Please output exactly the part of the records below that opens with the line containing "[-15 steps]" and closes with the line containing "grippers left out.", both lines included, and nothing else.

╭─ Records shown

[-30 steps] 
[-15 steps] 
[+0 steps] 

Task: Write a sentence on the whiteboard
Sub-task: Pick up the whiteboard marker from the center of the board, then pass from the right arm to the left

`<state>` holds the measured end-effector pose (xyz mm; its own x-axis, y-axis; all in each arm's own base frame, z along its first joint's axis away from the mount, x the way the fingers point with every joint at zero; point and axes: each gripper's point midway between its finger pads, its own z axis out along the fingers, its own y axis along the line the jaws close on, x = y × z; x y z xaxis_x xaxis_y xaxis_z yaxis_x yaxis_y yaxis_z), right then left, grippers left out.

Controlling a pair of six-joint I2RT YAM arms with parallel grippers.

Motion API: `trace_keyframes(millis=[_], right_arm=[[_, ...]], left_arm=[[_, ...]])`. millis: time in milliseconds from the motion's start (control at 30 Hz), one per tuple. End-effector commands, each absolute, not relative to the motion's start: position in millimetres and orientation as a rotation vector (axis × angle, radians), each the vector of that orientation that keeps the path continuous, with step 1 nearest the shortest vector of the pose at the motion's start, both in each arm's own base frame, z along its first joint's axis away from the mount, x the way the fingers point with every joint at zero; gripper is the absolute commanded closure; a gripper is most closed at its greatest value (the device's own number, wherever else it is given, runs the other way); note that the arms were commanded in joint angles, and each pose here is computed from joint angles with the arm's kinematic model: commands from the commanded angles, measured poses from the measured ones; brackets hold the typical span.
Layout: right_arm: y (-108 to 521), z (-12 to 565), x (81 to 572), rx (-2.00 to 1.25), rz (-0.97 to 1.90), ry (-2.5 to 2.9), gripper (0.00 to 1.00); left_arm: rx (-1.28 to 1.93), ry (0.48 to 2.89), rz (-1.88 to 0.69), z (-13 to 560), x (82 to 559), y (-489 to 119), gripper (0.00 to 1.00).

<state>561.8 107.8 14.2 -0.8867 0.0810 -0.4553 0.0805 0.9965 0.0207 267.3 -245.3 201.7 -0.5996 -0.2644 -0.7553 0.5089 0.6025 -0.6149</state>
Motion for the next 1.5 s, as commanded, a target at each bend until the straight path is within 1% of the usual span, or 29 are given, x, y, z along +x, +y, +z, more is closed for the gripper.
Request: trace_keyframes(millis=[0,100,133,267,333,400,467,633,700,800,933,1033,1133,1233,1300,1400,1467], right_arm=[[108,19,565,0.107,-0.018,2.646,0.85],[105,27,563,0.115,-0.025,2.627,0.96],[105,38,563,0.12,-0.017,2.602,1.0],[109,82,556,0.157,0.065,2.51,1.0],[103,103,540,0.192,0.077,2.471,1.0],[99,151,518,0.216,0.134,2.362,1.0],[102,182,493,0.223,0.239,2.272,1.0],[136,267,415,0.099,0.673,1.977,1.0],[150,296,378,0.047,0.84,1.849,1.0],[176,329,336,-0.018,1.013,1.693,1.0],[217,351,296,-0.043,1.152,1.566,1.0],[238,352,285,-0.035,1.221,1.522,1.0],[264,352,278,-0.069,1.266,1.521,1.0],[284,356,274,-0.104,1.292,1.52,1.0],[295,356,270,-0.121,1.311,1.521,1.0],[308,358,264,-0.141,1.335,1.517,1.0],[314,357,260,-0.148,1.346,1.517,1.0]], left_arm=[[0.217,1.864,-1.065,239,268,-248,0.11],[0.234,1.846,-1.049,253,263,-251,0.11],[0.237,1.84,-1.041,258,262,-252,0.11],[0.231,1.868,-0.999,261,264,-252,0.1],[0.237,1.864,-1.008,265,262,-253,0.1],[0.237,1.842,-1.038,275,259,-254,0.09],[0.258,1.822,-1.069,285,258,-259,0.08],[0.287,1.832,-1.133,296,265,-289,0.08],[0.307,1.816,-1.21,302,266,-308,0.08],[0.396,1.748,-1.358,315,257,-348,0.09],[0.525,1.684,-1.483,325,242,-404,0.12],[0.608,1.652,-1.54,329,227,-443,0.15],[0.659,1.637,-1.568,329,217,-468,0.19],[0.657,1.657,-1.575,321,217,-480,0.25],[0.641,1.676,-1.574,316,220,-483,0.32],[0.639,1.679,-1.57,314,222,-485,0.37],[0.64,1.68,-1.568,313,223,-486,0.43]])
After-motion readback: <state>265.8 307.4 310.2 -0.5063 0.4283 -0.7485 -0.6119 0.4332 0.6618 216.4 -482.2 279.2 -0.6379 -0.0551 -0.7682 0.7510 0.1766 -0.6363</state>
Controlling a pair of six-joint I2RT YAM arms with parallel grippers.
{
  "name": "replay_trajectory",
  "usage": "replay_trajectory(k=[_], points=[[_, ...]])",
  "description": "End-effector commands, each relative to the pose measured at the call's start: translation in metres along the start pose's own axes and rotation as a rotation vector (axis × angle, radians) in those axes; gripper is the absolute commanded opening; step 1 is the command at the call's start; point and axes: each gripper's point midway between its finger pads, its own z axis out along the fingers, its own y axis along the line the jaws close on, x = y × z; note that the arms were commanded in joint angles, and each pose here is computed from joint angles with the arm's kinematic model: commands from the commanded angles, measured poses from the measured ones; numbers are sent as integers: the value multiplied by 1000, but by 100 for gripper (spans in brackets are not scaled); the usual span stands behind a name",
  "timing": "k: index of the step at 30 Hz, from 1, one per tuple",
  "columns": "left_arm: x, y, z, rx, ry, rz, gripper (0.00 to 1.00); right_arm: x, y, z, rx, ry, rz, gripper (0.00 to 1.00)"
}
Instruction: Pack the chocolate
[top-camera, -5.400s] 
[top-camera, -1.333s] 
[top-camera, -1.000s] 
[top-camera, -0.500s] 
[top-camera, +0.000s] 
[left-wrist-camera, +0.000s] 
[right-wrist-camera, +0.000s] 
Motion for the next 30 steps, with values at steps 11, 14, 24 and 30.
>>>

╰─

Task answer:
[-15 steps] 
[+0 steps] 

Task: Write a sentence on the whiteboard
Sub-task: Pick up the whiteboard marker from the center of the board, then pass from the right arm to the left

`<state>` holds the measured end-effector pose (xyz mm; its own x-axis, y-axis; all in each arm's own base frame, z along its first joint's axis away from the mount, x the way the fingers point with every joint at zero; point and axes: each gripper's point midway between its finger pads, its own z axis out along the fingers, its own y axis along the line the jaws close on, x = y × z; x y z xaxis_x xaxis_y xaxis_z yaxis_x yaxis_y yaxis_z), right then left, grippers left out.

That concludes the exercise.